Somali Pirates Mistakenly Attack Naval Vessel and Get What Was Coming

Somali Pirates Mistakenly Attack Naval Vessel and Get What Was Coming
Somali Pirates are not the smartest creatures on Earth and this video shows this perfectly.

These Somali pirates endeavor to swarm and board an obscure boat around evening time. The boat ends up being a US Naval vessel, and they endeavor to escape in the wake of being let go upon. One of the water crafts, loaded with thin marauders, isn’t as fortunate as alternate ones.

In the first place, it’s immobilized, and after that it takes another hit which touches off the fuel. The team bails over the edge to a dim and wet destiny.

Hunting & Fishing

Single mother has given up shopping at supermarkets and instead hunts and kills boar, deer and foxes before whipping them into meals for her family

A single mother has stopped shopping at supermarkets because she hunts and kills wild animals for her meals.

Lisa Taylor posted photographs which show her holding her rifles and boasting about the animals she has just killed.

The hunter, from Surrey, posed for photographs and smiled in one as she held up a wild boar which had just been shot.

Other images show her sitting next to deer, foxes and roe buck she has just killed while hunting.

Lisa Taylor smiled while holding a dead wild boar              The mother smiled next to a dead fox

Lisa Taylor has uploaded hundreds of photographs of her hunts and was smiling while posing next to dead animals.

Lisa placed her gun next to a dead fox which had just been killed on one of her hunts and uploaded it to her Facebook page 

Lisa placed her gun next to a dead fox which had just been killed on one of her hunts and uploaded it to her Facebook page.

She cooked venison               She uploaded this picture of her grilling venison

Ms Taylor then uploaded photographs which showed her cooking venison (pictured) after going on a hunt .

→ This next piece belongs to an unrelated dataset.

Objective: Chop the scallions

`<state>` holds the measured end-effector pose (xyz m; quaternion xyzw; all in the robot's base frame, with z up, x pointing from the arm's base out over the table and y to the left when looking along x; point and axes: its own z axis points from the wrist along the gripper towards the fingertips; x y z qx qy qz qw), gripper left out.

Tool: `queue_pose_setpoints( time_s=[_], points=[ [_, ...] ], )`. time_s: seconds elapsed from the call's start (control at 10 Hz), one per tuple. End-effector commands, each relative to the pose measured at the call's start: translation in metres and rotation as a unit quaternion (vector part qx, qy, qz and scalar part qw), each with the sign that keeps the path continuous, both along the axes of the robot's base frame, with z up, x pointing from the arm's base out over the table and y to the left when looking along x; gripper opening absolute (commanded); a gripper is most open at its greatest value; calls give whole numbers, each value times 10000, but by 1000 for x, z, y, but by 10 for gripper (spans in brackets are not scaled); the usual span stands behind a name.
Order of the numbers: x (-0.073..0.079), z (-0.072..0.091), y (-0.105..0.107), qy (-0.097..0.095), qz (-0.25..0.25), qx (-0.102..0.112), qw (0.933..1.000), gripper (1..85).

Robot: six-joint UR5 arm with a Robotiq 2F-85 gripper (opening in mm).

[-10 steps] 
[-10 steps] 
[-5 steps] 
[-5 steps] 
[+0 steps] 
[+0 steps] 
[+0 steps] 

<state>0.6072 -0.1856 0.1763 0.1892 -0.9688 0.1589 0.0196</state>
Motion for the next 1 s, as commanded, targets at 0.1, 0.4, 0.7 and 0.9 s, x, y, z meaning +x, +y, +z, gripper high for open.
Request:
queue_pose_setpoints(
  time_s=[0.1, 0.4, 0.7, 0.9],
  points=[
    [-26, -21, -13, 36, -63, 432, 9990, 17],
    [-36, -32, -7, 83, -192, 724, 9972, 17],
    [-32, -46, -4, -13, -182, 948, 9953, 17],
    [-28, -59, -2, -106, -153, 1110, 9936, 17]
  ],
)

She then cooks the meat and posts photographs of her meals to her Facebook page, which has attracted more than 15,000 followers who ‘like’ her posts.

Ms Taylor wrote on her page: ‘I’m a girl who hunts and cooks. This is my way of meat shopping.’

When uploading photographs of her latest kills, she provides a detailed description of what she has just shot.

On one image, she wrote: ‘This was a Young Roe Buck (Spiker) I shot April 2015. He was quite skinny and was part of the cull plan.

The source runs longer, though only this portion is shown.